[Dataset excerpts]
= Beginning of Section =

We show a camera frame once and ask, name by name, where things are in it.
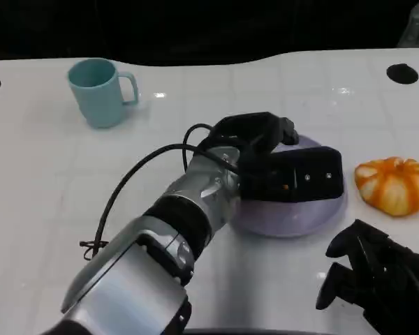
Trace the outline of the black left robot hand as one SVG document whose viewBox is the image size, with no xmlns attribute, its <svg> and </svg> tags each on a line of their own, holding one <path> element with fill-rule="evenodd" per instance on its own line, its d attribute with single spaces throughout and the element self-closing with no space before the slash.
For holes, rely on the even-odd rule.
<svg viewBox="0 0 419 335">
<path fill-rule="evenodd" d="M 279 144 L 295 145 L 300 136 L 294 123 L 271 112 L 238 114 L 223 118 L 202 142 L 206 148 L 235 147 L 254 154 L 268 154 Z"/>
</svg>

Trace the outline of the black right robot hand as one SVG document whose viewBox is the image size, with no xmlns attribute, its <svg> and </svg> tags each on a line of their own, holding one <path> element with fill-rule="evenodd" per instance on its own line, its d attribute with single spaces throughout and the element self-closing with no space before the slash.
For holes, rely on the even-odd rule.
<svg viewBox="0 0 419 335">
<path fill-rule="evenodd" d="M 359 219 L 334 237 L 325 254 L 347 256 L 351 266 L 332 263 L 318 310 L 340 298 L 361 307 L 379 334 L 419 334 L 419 254 Z"/>
</svg>

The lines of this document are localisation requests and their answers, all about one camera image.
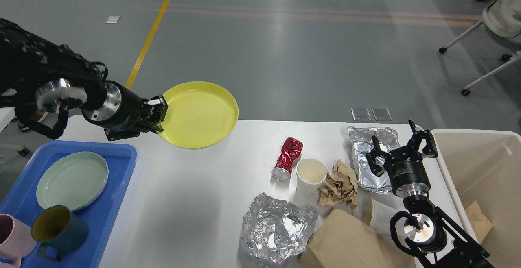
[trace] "gray floor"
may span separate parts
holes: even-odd
[[[92,61],[125,83],[163,0],[0,0],[0,16]],[[388,107],[393,123],[428,129],[520,132],[521,66],[483,82],[508,50],[480,28],[474,0],[171,0],[132,90],[144,98],[186,81],[211,81],[244,120],[352,122],[351,107]],[[104,21],[121,15],[118,24]],[[46,138],[0,141],[37,148]],[[4,153],[0,199],[28,161]]]

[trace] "white paper cup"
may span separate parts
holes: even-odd
[[[313,159],[301,159],[296,164],[296,192],[305,197],[312,196],[326,179],[329,170],[324,163]]]
[[[363,207],[361,220],[380,235],[391,239],[390,222],[398,210],[371,199]],[[398,238],[405,238],[405,232],[400,224],[396,224]]]

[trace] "white bin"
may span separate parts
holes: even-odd
[[[496,267],[520,267],[521,137],[485,130],[433,130],[432,134],[453,200],[459,195],[464,206],[477,201],[493,224],[482,243],[490,253],[489,261]],[[464,229],[474,235],[462,206],[456,209]]]

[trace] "crumpled aluminum foil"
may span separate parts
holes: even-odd
[[[242,250],[260,265],[280,267],[302,253],[318,219],[315,207],[300,209],[288,201],[259,194],[242,219]]]
[[[380,194],[392,194],[391,181],[389,175],[385,172],[381,177],[372,174],[366,153],[372,149],[372,136],[375,135],[380,142],[380,148],[389,152],[400,146],[398,143],[398,133],[389,127],[385,128],[355,128],[348,127],[346,134],[353,142],[353,159],[357,161],[357,178],[358,183],[364,190],[377,192]],[[377,163],[383,166],[383,159],[377,158]]]

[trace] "mug handle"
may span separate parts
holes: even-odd
[[[56,257],[50,257],[50,256],[47,255],[47,247],[48,246],[49,246],[48,244],[44,244],[44,243],[39,244],[37,256],[45,258],[45,259],[49,260],[52,263],[58,263],[61,260],[63,260],[65,254],[67,252],[58,250],[58,255],[56,255]]]
[[[22,258],[17,257],[15,260],[13,260],[13,264],[0,262],[0,268],[20,268],[22,265]]]

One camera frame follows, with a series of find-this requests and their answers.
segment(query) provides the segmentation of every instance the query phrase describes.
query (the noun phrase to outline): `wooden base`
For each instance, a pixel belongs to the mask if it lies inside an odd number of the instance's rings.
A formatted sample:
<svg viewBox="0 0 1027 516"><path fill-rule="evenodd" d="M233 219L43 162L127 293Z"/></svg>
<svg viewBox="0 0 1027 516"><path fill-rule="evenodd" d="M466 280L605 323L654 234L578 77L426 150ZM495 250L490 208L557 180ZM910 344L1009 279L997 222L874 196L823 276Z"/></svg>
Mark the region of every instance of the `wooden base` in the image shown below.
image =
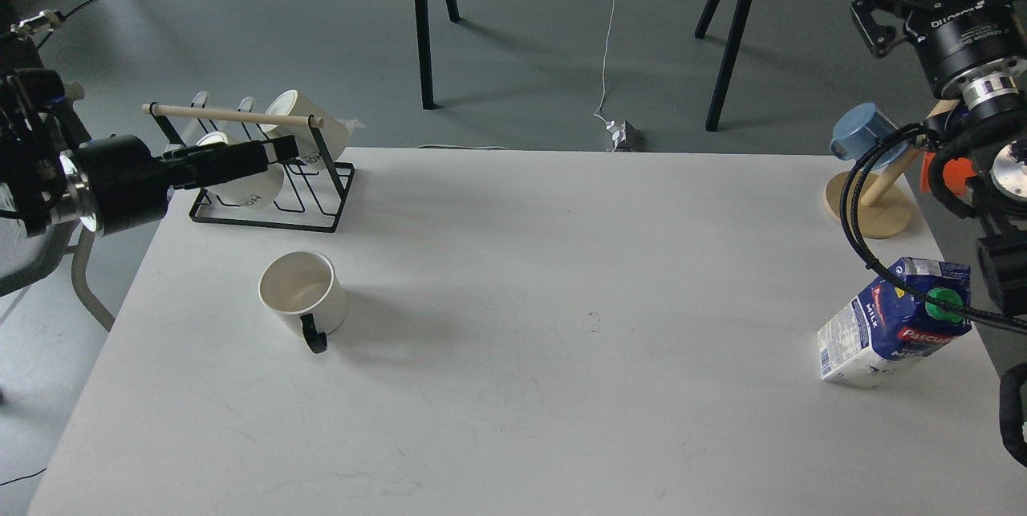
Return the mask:
<svg viewBox="0 0 1027 516"><path fill-rule="evenodd" d="M848 173L840 173L824 190L824 206L839 223L841 222L841 188L845 184ZM874 184L877 176L870 174L863 186L864 192ZM913 218L913 205L898 187L888 187L887 191L874 207L860 204L860 231L863 237L870 239L886 239L895 237L909 226Z"/></svg>

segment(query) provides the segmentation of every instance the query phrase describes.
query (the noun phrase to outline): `white mug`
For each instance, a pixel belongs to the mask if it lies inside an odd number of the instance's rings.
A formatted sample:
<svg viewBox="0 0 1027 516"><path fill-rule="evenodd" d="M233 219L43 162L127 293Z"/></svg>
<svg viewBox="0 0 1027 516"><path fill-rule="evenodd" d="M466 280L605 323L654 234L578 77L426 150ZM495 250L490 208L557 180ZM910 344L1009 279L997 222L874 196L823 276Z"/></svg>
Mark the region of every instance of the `white mug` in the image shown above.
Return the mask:
<svg viewBox="0 0 1027 516"><path fill-rule="evenodd" d="M325 119L325 125L319 131L321 137L325 139L325 146L328 147L329 156L332 157L332 160L328 162L334 162L342 155L346 146L349 145L349 138L352 135L353 128L363 126L356 121L339 122L296 89L287 90L279 95L271 103L271 106L267 108L267 114L300 117L313 115ZM296 157L298 160L314 170L328 169L326 161L322 160L324 157L321 157L317 142L308 127L262 124L261 131L271 139L290 135L295 137L296 146L300 151L300 154Z"/></svg>
<svg viewBox="0 0 1027 516"><path fill-rule="evenodd" d="M349 299L332 261L320 253L297 251L275 259L260 279L260 299L314 354L328 347L326 336L339 329Z"/></svg>
<svg viewBox="0 0 1027 516"><path fill-rule="evenodd" d="M196 142L196 145L213 145L224 143L232 145L234 140L220 131L208 133ZM239 206L250 210L264 209L278 197L286 172L279 164L267 165L267 171L250 177L242 177L228 183L205 187L207 191L218 195L228 205Z"/></svg>

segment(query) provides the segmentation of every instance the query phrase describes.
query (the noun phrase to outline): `green cap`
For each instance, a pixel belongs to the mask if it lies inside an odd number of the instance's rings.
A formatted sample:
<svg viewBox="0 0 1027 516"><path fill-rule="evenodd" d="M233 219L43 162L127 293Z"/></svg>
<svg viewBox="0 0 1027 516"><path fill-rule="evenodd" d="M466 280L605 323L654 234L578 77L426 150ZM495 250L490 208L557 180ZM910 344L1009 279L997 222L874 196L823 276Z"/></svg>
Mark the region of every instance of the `green cap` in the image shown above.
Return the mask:
<svg viewBox="0 0 1027 516"><path fill-rule="evenodd" d="M962 307L962 298L954 290L949 288L935 288L927 292L927 297L933 297L935 299L945 301L947 303L953 303ZM927 303L927 315L936 320L942 320L946 322L962 323L963 317L958 314L953 314L953 311L946 311L942 307L935 305L934 303Z"/></svg>

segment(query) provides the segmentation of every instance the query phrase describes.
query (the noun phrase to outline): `electrical outlet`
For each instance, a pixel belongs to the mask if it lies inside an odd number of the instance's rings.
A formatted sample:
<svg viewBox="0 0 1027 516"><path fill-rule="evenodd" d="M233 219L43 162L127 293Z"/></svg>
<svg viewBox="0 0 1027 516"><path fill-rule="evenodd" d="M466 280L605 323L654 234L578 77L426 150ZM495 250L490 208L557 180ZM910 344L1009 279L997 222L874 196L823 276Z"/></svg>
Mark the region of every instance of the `electrical outlet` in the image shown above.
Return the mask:
<svg viewBox="0 0 1027 516"><path fill-rule="evenodd" d="M627 119L610 128L610 133L612 133L610 139L613 141L611 151L645 151L645 138L642 137L642 132L635 128L632 123L627 122Z"/></svg>

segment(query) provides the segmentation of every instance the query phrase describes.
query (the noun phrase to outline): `gray floor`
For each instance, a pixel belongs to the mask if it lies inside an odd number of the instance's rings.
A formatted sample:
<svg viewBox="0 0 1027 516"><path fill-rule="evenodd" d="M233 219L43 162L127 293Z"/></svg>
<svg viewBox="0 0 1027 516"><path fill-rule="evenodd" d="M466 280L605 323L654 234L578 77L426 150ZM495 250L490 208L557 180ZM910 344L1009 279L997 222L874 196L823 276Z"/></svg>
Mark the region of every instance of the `gray floor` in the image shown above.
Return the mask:
<svg viewBox="0 0 1027 516"><path fill-rule="evenodd" d="M85 0L13 1L29 14ZM154 152L161 136L141 114L144 103L187 104L207 90L212 106L253 96L263 109L287 88L364 121L359 146L608 148L592 113L611 0L458 1L465 20L452 25L443 0L429 0L435 111L420 107L413 0L102 0L75 14L41 57L85 86L76 107L93 137L134 134ZM826 154L837 118L863 102L899 121L922 118L935 100L912 49L873 60L848 17L850 1L755 0L722 133L712 134L703 121L733 0L705 41L692 37L705 0L616 0L603 113L627 118L652 151L802 154ZM928 198L921 205L945 257L973 262L976 224ZM152 233L148 226L98 241L89 275L113 309ZM0 318L0 481L46 465L103 344L68 270L0 298L0 312L8 311ZM986 305L980 286L975 293ZM1000 368L1027 354L1027 342L994 343ZM0 513L24 513L35 481L2 488Z"/></svg>

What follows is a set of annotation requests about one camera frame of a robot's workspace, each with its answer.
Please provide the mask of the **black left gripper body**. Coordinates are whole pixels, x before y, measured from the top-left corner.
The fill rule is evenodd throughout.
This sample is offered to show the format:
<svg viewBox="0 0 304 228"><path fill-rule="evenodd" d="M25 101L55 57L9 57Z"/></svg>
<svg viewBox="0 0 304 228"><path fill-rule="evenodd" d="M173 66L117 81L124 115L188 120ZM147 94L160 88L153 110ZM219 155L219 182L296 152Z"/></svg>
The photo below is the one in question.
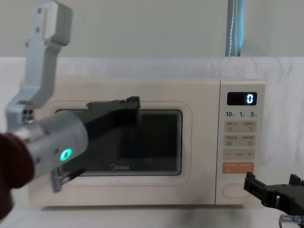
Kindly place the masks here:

= End of Section =

Problem -> Only the number is wanted. Count the lines above that include the word "outlet".

Answer space -> 2